新年といえば年賀状。最近はメールですませるケースも増えているが、これも日本の風物詩。年始の挨拶は年賀状で、と考える人は少なくない。
ただし、そこで知っておきたいのが、年賀状のマナー。気付かずに間違っているということもあるようだ。取引先や上司に出す場合、そんな些細なミスが自身の評価につながることも……。
プライベートだって、親しき中に礼儀あり。せっかく出すのだから、きちんとマナーにのっとって書きたいものだ。
そこで、ここでは「いまさら聞けない、年賀状のマナー」について解説しよう。

●おもて面
基本的には、ハガキの裏面が横書きなら表面も横書きというように、統一させること。ただし、ビジネス関係なら縦書きのほうがオフィシャル感を持たせることができる。ポイントは以下の通りだ。

おもて

1:住所
郵便番号枠の下二桁と三桁の間を目安に、上から2文字分くらい空けて書き出す。住所は省略しないで、都道府県名から記すこと。縦書きの場合は漢数字、横書きならアラビア数字を使う。

2:氏名
郵便番号枠の最初の二桁と三桁の間に合わせる。住所より大きめの字で、文字の間は1文字くらいのスペースを空ける。

3:差出人:差出人の住所と氏名は表面・裏面のどちらでもいいが、下にある郵便番号の枠の横幅に収まるように書くこと。

基本的なルールは上の通り。なお、私製ハガキを使う場合は切手の下の部分に朱色で「年賀」と記入すること。切手も年賀用だと、なおよし。

また、宛名につける敬称にも注意が必要したい。一般的なマナーは次のようになる。

◯◯様=誰にでも使用できる

◯◯殿=目下の人向け

◯◯御中=会社など組織向け

◯◯先生=恩師、医師、弁護士など

なお、取引先の個人に送る場合は、「○○株式会社御中 △△様」とはせず、「○○株式会社 △△様」と明記。御中は省いて構わない。

●裏面
年賀状の裏面は、「賀詞(新年を祝う言葉)」と「お礼や挨拶」、さらには「相手への言葉」「締めの言葉」といった内容で構成する。そこでも、いくつかルールがあるので紹介しよう。

1:賀詞
「あけましておめでとうございます」など、新年の祝う言葉を書くが、これも相手によって言葉を選ばないといけない。

あけましておめでとうございます=誰に使ってもいい

謹賀新年、賀正、迎春、寿など=目下の人向け

HAPPY NEW YEAR=友人向け

さらにここでは、意味の重複にも気をつけること。「新年あけましておめでとうございます」だと、「新年」と「あけまして」の意味がかさなるので、新年はいらない。また「元旦」は1月1日を意味するので、「1月1日 元旦」もNG。「○○年 元旦」でいい。
 
2:お礼や挨拶、相手への言葉、締めの言葉
「旧年中はお世話になりました」「皆さまのご健康とご多幸をお祈り申し上げます」「本年もどうぞよろしくお願い申し上げます」というのが、基本的な流れ。
ここで注意するのは、言葉選び。「別れる」「失う」など、ネガティブな単語は避けること。なお、「去年」の「去」には別れの意味があるので「旧年」「昨年」を使うようにしよう。
また意外に思うだろうが、句読点は使わないほうがいい。というのも、「、」や「。」は、文字がうまく読めない人向けに使われ始めたという由来があるようで、目上の人など、敬意を払った文章だと厳密に使わないからだ。文章が長くなるなら、改行やスペースで読みやすく配慮しよう。ただし、親しい間柄なら気にしなくてもOKだ。

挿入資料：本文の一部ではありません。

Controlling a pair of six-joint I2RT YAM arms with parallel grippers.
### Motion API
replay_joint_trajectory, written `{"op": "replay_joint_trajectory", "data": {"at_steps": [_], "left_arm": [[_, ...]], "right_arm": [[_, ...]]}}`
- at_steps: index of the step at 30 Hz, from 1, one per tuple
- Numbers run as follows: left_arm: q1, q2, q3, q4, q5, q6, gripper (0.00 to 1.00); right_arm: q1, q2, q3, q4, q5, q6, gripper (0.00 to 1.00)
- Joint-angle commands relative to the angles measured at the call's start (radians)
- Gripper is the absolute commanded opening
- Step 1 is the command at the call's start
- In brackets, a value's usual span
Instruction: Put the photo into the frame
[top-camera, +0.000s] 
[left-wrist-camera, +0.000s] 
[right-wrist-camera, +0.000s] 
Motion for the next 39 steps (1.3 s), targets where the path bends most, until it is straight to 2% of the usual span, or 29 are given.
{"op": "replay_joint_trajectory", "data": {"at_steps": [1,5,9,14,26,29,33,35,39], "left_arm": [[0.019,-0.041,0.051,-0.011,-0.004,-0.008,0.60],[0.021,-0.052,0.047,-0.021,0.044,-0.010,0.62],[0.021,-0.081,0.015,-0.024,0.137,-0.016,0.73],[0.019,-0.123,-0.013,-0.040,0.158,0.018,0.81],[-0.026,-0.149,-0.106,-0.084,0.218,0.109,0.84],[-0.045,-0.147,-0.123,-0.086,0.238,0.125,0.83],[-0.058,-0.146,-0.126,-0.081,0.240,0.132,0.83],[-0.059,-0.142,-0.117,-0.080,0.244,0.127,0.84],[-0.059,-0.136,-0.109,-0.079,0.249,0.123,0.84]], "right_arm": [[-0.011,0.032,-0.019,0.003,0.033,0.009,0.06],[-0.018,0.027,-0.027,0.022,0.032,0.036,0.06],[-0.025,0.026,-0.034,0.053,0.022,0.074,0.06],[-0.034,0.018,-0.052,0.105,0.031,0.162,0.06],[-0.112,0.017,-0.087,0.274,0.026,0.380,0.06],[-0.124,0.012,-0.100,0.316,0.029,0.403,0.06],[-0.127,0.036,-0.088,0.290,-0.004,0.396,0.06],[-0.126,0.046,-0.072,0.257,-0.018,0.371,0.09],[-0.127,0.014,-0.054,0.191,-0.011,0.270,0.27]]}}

なお、裏面に差出人について明記する場合は、郵便番号も必ず書くこと。
うら


以上が、基本的な年賀状のマナー。せっかく新年の挨拶なのだから、出す側も受け取る側も、気持ちよくなりたいもの。こういった点をしっかり押さえるのが気遣いであり、おもてなしの心というもの。ぜひ、実践していただきたい。